42 years after the student riots of 1968, when NUS President Jack Straw was but a lad, student rioters are back.
The criminal damage wrought in Westminster today highlights the way in which colleges, universities and students’ unions have become hot-beds of extremism – be it Islamist groups actively preaching hate and violence or the new generation of pampered middle-class trustafarians who are desperate to separate themselves from mainstream society.
Students’ unions are not trades’ unions. They are not bound by the restrictions placed on trades’ union activities – but equally they are not protected by the laws that protect trades’ unions either. Those who were complicit in organizing the protests and who facilitated the violence stand at risk of unlimited personal liability as trustees of students’ unions.

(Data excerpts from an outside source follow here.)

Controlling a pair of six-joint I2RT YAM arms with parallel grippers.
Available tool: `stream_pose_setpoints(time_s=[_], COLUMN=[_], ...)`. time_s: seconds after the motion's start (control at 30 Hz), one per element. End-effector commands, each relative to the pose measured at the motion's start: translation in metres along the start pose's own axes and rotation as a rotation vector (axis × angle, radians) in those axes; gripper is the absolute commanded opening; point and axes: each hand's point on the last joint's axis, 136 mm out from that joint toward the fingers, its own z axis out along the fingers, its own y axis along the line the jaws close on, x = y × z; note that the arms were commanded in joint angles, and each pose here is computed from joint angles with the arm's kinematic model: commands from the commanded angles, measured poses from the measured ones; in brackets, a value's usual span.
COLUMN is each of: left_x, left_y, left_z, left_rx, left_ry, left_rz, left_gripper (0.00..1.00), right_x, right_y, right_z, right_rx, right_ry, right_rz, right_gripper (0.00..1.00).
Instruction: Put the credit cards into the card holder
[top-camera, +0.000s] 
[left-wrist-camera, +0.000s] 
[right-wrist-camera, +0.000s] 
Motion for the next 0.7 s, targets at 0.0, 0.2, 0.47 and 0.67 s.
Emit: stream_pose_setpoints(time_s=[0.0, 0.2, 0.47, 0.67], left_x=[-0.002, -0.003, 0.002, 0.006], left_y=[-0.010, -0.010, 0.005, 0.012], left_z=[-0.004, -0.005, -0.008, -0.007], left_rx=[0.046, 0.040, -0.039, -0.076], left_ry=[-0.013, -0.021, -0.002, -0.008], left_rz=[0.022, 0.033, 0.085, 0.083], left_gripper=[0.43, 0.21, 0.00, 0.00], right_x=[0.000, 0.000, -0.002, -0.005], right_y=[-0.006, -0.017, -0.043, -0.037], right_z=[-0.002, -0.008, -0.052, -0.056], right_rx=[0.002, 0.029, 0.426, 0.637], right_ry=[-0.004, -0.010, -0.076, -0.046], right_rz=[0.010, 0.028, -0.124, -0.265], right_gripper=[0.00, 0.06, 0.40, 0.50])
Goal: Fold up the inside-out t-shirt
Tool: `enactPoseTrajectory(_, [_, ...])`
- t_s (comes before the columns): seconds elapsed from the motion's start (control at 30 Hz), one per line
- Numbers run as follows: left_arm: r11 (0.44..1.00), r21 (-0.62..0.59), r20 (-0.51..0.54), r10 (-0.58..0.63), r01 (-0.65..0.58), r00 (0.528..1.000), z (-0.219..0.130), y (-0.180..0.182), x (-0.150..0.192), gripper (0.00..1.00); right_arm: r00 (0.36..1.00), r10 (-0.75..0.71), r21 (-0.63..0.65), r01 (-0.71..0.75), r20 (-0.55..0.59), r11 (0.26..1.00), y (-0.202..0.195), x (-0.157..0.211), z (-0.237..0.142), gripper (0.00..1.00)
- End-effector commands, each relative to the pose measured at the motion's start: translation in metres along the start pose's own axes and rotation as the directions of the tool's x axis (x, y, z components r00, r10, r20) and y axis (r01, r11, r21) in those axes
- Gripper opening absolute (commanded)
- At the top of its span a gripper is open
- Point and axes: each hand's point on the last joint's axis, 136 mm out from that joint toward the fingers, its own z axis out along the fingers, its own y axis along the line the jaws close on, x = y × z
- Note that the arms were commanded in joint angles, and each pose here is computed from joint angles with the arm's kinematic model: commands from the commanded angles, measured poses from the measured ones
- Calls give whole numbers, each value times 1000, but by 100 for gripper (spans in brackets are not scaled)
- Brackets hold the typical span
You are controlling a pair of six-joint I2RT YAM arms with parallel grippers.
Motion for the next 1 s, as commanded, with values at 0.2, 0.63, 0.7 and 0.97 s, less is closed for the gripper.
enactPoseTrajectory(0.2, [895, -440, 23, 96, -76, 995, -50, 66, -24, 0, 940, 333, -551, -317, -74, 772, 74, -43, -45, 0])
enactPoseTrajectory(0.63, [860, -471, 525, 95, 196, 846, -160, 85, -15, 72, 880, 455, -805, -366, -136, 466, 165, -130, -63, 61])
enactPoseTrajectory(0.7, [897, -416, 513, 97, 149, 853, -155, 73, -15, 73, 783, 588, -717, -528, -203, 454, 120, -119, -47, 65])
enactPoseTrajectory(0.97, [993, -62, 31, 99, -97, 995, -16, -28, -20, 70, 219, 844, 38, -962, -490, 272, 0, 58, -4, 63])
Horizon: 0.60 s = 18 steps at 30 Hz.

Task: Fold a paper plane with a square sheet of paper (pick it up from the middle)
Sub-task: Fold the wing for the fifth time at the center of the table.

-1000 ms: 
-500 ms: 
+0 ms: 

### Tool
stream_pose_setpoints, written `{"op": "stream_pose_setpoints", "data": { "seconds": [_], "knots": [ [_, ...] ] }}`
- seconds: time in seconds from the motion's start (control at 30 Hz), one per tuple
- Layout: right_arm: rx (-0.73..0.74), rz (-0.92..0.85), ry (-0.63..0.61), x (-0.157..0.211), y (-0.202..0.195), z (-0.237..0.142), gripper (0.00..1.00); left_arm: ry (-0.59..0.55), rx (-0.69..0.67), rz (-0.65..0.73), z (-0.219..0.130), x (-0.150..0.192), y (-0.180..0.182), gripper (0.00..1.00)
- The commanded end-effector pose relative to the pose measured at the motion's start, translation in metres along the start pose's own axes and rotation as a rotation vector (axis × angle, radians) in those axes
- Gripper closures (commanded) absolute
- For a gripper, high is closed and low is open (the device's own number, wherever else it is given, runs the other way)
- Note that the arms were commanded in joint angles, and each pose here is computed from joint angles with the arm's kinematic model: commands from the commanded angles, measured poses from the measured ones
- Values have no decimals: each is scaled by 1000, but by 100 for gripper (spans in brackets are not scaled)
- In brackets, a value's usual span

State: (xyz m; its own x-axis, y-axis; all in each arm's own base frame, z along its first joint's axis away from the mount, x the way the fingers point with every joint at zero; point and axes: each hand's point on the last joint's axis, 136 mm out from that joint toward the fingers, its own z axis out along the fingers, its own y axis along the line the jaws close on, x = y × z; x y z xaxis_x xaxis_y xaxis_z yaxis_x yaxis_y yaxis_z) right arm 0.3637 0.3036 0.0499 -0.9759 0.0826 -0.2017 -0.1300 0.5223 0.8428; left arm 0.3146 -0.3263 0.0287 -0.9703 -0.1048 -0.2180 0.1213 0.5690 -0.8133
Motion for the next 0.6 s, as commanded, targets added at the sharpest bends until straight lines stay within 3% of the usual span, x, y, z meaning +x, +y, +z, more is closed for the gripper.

I guess taking a year off to become a sabbatical officer wasn’t such a smart move after all, was it?
The National Union of Students, as a non-charitable federation, is even hotter water. Today’s protest was the brainchild of the NUS. Its leaders stand accused of incompetence and stupidity, as well as being branded, whether fairly or not, as co-conspirators and vicariously liable for the criminal actions of its members.
There are many ways in which rogue students’ unions and the profligate, undemocratic NUS can and should be held to account. The law is the friend of ordinary students who wish to study hard and enjoy their experience of higher education. And as the mask and hoodie-wearing thugs who rioted in London today are about to discover, the law is the enemy of those who fail to think through the consequences of their actions on their fellow students, their students’ unions, universities and the NUS.
That is a battle that I am very much enjoying preparing for.